14. The device of claim 12, wherein the one or more processors are
further configured to execute the computer readable instructions to
communicate the faulty behavior to a control center associated with
the wellbore.
15. The device of claim 9, wherein the at least one formation
property is relative permeability within a zone of interest inside
the wellbore.
16. The device of claim 9, wherein the at least one formation
property is effective permeability within a zone of interest inside
the wellbore.
17. One or more non-transitory computer-readable media comprising
computer-readable instructions, which when executed by one or more
processors, cause the one or more processors to: receive data from
one or more physical sensors within a wellbore; determine at least
one formation property of the wellbore using one or more machine
learning models receiving the data as input; and generate reservoir
simulation models using the at least one formation property.
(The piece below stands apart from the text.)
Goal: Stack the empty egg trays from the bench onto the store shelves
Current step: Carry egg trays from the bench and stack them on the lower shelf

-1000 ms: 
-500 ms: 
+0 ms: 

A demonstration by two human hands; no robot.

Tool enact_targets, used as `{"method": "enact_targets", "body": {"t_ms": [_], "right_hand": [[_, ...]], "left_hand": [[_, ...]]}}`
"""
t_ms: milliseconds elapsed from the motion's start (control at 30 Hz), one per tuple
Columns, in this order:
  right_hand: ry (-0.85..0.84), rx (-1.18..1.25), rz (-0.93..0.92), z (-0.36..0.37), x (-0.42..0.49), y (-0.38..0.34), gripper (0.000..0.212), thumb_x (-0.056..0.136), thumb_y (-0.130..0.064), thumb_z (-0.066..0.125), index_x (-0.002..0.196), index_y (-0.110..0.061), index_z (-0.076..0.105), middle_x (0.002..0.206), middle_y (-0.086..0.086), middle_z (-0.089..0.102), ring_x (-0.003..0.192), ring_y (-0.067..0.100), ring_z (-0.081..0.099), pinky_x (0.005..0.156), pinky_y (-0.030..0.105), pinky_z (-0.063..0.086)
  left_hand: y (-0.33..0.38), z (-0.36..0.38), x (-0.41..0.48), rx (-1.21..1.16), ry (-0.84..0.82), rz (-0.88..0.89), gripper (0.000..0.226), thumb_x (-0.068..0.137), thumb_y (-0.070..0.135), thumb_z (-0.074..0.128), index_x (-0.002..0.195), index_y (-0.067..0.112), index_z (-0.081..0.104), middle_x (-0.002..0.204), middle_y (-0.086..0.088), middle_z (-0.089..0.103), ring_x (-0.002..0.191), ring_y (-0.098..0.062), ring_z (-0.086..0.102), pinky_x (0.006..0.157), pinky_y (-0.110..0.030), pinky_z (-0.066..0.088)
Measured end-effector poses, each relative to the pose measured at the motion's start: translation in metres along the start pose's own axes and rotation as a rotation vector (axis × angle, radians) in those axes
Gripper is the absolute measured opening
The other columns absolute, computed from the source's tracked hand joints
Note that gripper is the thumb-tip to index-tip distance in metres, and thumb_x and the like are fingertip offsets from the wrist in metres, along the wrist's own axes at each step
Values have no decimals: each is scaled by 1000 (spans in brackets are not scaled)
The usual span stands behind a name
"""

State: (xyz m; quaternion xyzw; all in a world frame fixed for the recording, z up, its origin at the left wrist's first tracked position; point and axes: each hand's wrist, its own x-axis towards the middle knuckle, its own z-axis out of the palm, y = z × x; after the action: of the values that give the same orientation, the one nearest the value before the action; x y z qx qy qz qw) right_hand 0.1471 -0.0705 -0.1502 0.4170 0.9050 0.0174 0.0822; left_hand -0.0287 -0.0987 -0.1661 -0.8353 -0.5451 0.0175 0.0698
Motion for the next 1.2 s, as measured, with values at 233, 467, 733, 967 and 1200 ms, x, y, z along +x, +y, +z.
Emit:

18. The one or more non-transitory computer-readable media of claim
17, wherein the data includes one or more of a formation
temperature, pressure or rate of fluid transfer from the formation
to the wellbore as measured by the one or more physical sensors;
and the at least one formation property is effective permeability
within a zone of interest inside the wellbore.
19. The one or more non-transitory computer-readable media of claim
17, wherein the one or more physical sensors are installed inside
the wellbore.
20. The one or more non-transitory computer-readable media of claim
17, wherein the execution of the computer-readable instructions by
the one or more processors further cause the one or more processors
to detect a faulty behavior of any one of the one or more physical
sensors based on comparing the data with one or more corresponding
machine learning based predictive models.
21-22. (canceled)
Description
TECHNICAL FIELD
[0001] The present technology pertains to improvements in methods
for evaluating formation fluid properties of interest in an
in-production wellbore as well as evaluating health,
functionalities and predictive maintenance of physical sensors
present in and collecting data within the wellbore.
BACKGROUND
[0002] During various phases of natural resource exploration and
production, it may be necessary to characterize and model a target
reservoir to determine availability and potential of natural
resources production in the target reservoir. Understanding
petrophysical properties of the target reservoir such as gamma ray,
porosity, absolute permeability, relative permeability and
capillary pressure play an important role in reservoir simulation.
Currently utilized methods of understanding such petrophysical and
hydraulic properties include physical experiments in a laboratory
setting where samples of rocks subsurface formations are extracted
from a wellbore and analyzed for underlying mineralogical, pore
size and pore throat distribution characteristics using CT
scanners, analysis, etc. These methods often require new and
customized physical sensors to be installed within a wellbore
without which anticipating/forecasting changes in physical
properties for consideration within the reservoir simulation is not
possible on finer length scales. Installing such customized sensors
is challenging due to limitation of space within such wellbores.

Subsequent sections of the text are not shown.